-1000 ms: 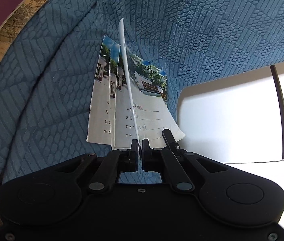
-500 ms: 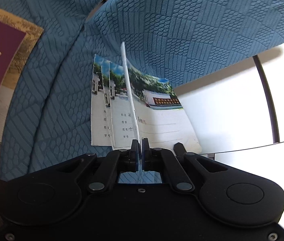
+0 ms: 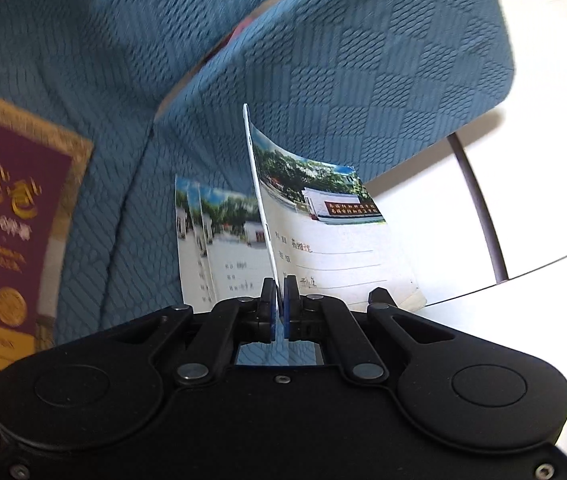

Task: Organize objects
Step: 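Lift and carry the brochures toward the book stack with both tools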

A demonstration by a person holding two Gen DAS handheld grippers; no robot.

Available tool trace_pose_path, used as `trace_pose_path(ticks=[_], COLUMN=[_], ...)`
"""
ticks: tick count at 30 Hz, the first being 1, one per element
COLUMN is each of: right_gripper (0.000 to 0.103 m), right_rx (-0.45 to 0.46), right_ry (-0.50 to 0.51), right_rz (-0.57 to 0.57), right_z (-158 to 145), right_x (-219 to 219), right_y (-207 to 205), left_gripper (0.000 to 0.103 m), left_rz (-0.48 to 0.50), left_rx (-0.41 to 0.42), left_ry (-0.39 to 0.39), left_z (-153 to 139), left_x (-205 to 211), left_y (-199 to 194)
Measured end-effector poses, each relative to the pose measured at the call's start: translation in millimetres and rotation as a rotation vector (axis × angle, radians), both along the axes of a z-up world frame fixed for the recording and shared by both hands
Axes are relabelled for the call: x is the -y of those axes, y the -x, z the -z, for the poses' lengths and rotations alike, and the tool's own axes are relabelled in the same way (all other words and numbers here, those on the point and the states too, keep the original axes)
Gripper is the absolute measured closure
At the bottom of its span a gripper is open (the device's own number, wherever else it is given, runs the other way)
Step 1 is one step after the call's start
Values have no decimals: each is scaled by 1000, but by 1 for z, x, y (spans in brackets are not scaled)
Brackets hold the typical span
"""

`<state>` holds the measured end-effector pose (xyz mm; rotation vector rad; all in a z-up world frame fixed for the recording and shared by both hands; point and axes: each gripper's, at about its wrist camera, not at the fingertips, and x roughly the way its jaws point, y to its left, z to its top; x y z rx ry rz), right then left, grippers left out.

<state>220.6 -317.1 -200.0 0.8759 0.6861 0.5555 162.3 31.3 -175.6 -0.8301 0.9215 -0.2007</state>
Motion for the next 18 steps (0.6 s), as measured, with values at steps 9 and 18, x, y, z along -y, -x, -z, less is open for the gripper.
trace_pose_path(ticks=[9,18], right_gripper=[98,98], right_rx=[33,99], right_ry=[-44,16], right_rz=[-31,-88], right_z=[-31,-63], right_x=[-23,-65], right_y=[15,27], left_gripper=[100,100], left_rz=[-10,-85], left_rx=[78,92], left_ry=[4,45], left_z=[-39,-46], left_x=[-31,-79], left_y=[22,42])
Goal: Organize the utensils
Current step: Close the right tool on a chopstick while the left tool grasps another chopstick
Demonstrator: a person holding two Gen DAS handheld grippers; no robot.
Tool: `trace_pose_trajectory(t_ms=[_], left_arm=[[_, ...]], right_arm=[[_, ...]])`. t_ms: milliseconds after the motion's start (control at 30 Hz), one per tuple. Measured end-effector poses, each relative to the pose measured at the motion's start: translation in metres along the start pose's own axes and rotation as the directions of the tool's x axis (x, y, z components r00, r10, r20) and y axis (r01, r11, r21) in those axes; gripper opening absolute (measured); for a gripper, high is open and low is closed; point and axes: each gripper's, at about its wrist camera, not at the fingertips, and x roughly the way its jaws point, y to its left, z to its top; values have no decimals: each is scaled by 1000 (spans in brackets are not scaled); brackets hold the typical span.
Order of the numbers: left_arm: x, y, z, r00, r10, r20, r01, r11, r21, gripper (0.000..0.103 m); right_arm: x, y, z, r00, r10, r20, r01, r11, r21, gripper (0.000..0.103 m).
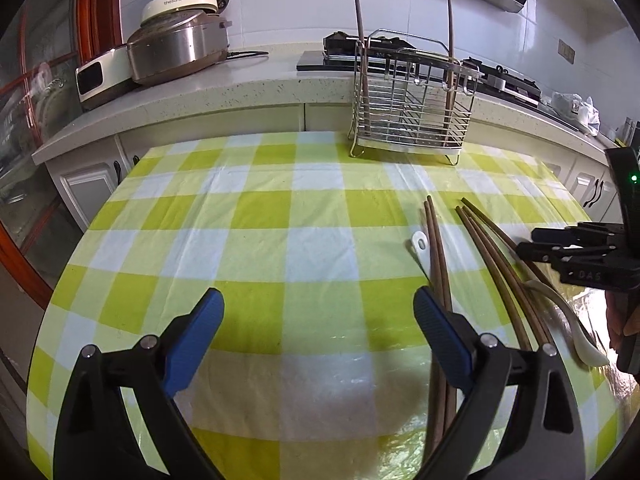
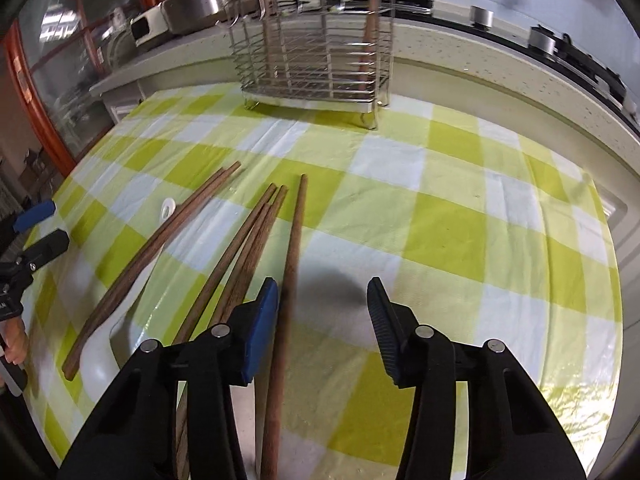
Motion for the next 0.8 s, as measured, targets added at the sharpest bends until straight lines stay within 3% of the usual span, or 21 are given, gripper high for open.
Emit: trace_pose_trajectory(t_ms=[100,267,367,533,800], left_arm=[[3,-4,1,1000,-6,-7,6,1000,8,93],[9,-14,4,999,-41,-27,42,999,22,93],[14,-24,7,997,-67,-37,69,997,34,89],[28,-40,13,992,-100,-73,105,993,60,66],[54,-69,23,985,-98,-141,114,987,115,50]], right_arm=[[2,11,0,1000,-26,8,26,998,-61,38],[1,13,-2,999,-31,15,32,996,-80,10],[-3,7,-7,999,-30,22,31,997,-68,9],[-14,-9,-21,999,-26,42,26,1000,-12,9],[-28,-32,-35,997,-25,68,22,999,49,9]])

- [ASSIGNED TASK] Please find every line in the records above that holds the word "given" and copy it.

- [SOLUTION FOR THIS EXERCISE]
At the bottom of its span a gripper is open (the device's own number, wherever else it is given, runs the other way)
Motion for the next 0.8 s, as measured, targets added at the sharpest bends until straight lines stay within 3% of the usual span, or 21 are given, gripper high for open.

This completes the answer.